His eyebrows twitch, the most human expression yet.

“I have an event coming up,” he says, instead of addressing anything she said. “You should be there, it might be illuminating.”

“You showed up here to invite me to something?” Instinctively, she hugs herself, cause it’s still really fucking cold in the bar. “I know you have a phone, I text it all the time.”

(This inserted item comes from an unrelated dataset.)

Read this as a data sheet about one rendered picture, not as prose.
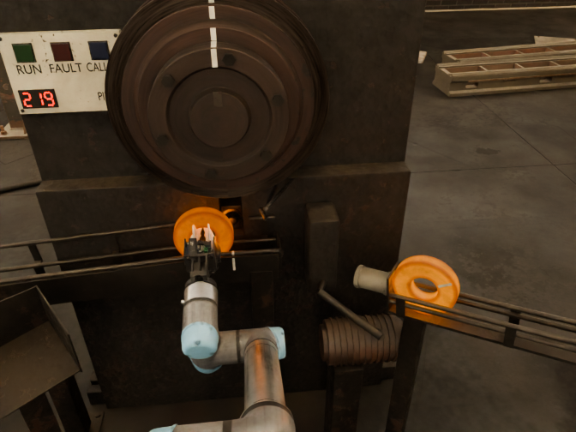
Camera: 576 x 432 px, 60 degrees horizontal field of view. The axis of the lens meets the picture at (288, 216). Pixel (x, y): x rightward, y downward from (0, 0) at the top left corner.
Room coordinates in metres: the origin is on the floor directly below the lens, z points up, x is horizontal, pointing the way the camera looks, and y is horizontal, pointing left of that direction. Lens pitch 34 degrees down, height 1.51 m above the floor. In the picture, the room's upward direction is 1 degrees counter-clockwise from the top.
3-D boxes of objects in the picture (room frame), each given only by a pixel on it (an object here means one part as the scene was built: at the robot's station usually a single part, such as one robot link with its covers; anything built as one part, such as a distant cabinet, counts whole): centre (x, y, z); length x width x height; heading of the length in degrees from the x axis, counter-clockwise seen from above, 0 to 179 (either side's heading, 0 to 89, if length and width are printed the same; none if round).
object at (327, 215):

Unbelievably, he smiles, and it’s again such a natural look her heart skips a beat. “I saw that Thomas reached out.”

“Does he know you talk about him that way?”

“We get along, he helps me out, provided the lodgings.” The demon inspects his hand, idly, as if it’s still new to him. And, for all she knows, it might be. “He benefits as well, he would be quite dead if not for me.”

“How much of that is because you put him in danger?” Miri asks, quick, as if saying the words quickly will anger the Archdemon less.

“He had about four types of incurable cancer and maybe one month to live, I think he’s okay with me.”

Instead of firing off her initial response, Miri takes a moment, looking away from him and at the dirty bar floor instead, at the expanse of sticky drink spills and grime that will never be fully cleaned.

“Well that’s awfully kind of you,” she says, after probably too long of a pause.